Jirau usa Justiça para reverter resultado

Usina conseguiu adiar início da entrega de energia às distribuidoras e agora quer receber R$ 4,2 bilhões das empresas

André Borges, Anne Warth, O Estado de S.Paulo

10 Setembro 2015 | 02h05

 BRASÍLIA - Depois de sofrer um atraso nas obras que ameaçava sua viabilidade, a usina de Jirau tenta agora transformar esse problema em uma fonte de receitas bilionárias nos próximos anos. Com uma decisão judicial no bolso, a hidrelétrica elaborou uma proposta na qual pretende converter um prejuízo inicialmente estimado em R$ 3,2 bilhões em um lucro de R$ 4,2 bilhões.

A "mágica" dos números está na vitória que a concessionária Energia Sustentável do Brasil (ESBR) conseguiu obter na Justiça Federal de Rondônia (JF-RO) em 19 de agosto. O juiz reconheceu que a usina "sofreu prejuízos diretos e indiretos pelos eventos danosos ocorridos no seu canteiro de obras nos anos de 2011 e 2012". Com isso, acatou integralmente o pedido de adiamento de 535 dias nos contratos de entrega de energia às distribuidoras, que atendem o consumidor final.

Revés para a Aneel. A decisão representou um revés no entendimento da Agência Nacional de Energia Elétrica (Aneel), que após longa discussão, chegou à conclusão de que Jirau só tinha direito a um atraso de 239 dias desde o início das obras. Na avaliação da Aneel, a usina teria que pagar ao consumidor por compromissos assumidos e não honrados. A ESBR estimou que isso lhe custaria R$ 3,2 bilhões. Porém, com a decisão judicial favorável, o problema virou uma oportunidade para a usina lucrar.

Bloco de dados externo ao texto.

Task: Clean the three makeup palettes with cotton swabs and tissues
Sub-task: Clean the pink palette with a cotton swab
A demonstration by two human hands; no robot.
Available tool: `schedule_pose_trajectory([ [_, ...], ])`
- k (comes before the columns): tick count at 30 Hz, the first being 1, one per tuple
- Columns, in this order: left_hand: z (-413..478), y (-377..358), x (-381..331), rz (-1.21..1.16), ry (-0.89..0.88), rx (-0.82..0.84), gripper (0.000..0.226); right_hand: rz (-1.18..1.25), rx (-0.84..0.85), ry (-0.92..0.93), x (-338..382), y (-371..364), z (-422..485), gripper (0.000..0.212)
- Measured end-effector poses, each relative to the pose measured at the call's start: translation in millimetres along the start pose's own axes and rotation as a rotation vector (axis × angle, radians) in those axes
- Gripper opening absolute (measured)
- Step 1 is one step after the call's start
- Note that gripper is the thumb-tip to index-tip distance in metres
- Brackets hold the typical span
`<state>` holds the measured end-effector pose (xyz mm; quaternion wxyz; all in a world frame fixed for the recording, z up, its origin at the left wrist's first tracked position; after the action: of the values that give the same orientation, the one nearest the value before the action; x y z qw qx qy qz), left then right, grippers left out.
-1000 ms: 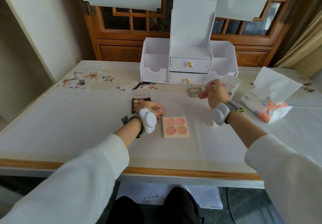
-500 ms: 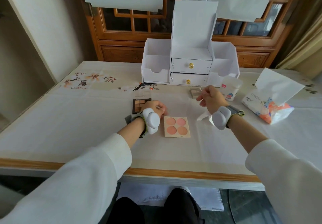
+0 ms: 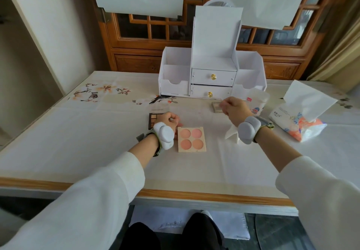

Um documento obtido pelo Estado mostra que o presidente da concessionária, Victor Paranhos, enviou carta à Aneel e às distribuidoras de energia no dia 28 de agosto com a proposta inusitada. Citando a decisão judicial da JF-RO, o executivo diz que a usina tem um "crédito" a receber. Por iniciativa própria, a empresa sugere que as distribuidoras paguem suas "dívidas" de forma parcelada, "sem que haja impacto tarifário".

Pela proposta, Jirau estabelece um prazo de pagamento a partir de outubro deste ano até dezembro de 2031, em 16 anos, com juros de 7,16% ao ano, para quitação da dívida. Somente neste ano, a empresa teria R$ 210 milhões a receber. Em 2016, os créditos chegariam a R$ 360 milhões. A bolada viria entre janeiro de 2017 e dezembro de 2031, quando embolsaria mais R$ 3,6 bilhões.

Ao todo, a usina receberia R$ 4,2 bilhões, o que, nas contas da empresa, causaria um impacto anual de 0,26% ao ano na tarifa paga pelo consumidor. "A ESBR, de maneira proativa, contatou várias concessionárias de distribuição a fim de discutir alternativas para o deslinde da questão", declara a empresa, no documento.

Negociação. Uma fonte consultada pelo Estado sobre as razões do envio da carta, avalia que se trata de uma forma de Jirau pressionar as companhias e forçar a Aneel a formalizar um acordo.

O presidente da Associação Brasileira de Distribuidores de Energia Elétrica (Abradee), Nelson Leite, disse que as empresas não têm dinheiro para pagar essa despesa. "As distribuidoras não têm recursos em caixa e também não há sobras na conta das bandeiras tarifárias", afirmou Leite. "Transferir mais esse gasto para a conta de luz resultaria em um novo aumento com o qual o consumidor teria que arcar."

As distribuidoras potencialmente mais afetadas pela proposta de Jirau seriam a Copel, a Elektro, a CPFL-Paulista, a Celg-D e a CEEE-D, por causa do volume de energia que adquiriram no leilão da hidrelétrica.

Procurada, a Aneel não se pronunciou sobre o assunto, mas o Estado apurou que a agência atua para reverter a decisão judicial. A ESBR informou que não comentaria o caso.